ACTIVITY: Only these lines of the data below are wanted: the one with "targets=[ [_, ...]", the one with "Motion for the", and any lines between them, each repeated exactly.

COLLECTED DATA:

□ □ □ □ □ □ □

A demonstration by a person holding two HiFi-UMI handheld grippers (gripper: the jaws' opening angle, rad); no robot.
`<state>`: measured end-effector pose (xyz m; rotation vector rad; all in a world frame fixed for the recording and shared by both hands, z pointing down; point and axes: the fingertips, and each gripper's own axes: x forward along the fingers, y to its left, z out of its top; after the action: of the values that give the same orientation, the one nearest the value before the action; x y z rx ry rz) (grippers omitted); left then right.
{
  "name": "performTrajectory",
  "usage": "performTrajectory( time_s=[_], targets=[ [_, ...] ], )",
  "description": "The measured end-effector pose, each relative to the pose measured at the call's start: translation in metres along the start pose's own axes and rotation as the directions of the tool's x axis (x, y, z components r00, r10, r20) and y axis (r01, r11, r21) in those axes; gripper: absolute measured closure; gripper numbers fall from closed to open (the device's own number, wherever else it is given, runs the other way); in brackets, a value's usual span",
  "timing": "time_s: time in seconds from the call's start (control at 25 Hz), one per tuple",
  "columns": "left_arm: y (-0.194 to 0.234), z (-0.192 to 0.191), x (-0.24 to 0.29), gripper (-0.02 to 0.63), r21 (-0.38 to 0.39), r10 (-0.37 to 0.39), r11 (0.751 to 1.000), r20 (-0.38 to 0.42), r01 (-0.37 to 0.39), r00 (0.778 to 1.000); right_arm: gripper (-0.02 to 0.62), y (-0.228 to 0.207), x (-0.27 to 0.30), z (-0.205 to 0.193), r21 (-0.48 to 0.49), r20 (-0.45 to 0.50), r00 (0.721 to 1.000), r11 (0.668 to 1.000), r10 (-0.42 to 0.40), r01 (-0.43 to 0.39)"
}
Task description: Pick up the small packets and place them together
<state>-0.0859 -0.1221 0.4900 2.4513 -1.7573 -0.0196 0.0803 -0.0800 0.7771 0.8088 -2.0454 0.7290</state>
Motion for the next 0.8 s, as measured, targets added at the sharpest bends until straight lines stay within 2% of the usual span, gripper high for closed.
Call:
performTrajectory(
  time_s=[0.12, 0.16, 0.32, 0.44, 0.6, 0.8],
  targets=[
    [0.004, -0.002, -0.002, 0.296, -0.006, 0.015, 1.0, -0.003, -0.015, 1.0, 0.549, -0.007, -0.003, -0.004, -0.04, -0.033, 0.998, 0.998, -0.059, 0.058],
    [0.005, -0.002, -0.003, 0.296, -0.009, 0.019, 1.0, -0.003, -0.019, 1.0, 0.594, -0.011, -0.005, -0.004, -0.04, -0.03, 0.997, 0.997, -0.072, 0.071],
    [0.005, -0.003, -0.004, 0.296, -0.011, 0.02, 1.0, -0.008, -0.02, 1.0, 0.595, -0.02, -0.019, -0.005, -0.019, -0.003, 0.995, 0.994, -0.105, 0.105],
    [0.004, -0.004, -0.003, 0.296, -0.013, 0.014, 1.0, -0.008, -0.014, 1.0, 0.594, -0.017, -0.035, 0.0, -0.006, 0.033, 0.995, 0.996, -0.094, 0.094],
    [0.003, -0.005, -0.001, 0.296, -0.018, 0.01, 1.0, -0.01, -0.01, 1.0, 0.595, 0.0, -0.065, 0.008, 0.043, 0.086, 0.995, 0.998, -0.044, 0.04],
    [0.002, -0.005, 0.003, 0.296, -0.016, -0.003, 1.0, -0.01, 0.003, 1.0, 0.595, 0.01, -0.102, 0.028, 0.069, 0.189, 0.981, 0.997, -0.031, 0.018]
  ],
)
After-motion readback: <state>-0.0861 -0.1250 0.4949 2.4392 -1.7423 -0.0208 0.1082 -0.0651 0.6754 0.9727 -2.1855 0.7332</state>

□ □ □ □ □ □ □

EXERCISE OUTPUT:
  "usage": "performTrajectory( time_s=[_], targets=[ [_, ...] ], )",
  "description": "The measured end-effector pose, each relative to the pose measured at the call's start: translation in metres along the start pose's own axes and rotation as the directions of the tool's x axis (x, y, z components r00, r10, r20) and y axis (r01, r11, r21) in those axes; gripper: absolute measured closure; gripper numbers fall from closed to open (the device's own number, wherever else it is given, runs the other way); in brackets, a value's usual span",
  "timing": "time_s: time in seconds from the call's start (control at 25 Hz), one per tuple",
  "columns": "left_arm: y (-0.194 to 0.234), z (-0.192 to 0.191), x (-0.24 to 0.29), gripper (-0.02 to 0.63), r21 (-0.38 to 0.39), r10 (-0.37 to 0.39), r11 (0.751 to 1.000), r20 (-0.38 to 0.42), r01 (-0.37 to 0.39), r00 (0.778 to 1.000); right_arm: gripper (-0.02 to 0.62), y (-0.228 to 0.207), x (-0.27 to 0.30), z (-0.205 to 0.193), r21 (-0.48 to 0.49), r20 (-0.45 to 0.50), r00 (0.721 to 1.000), r11 (0.668 to 1.000), r10 (-0.42 to 0.40), r01 (-0.43 to 0.39)"
}
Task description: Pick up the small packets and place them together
<state>-0.0859 -0.1221 0.4900 2.4513 -1.7573 -0.0196 0.0803 -0.0800 0.7771 0.8088 -2.0454 0.7290</state>
Motion for the next 0.8 s, as measured, targets added at the sharpest bends until straight lines stay within 2% of the usual span, gripper high for closed.

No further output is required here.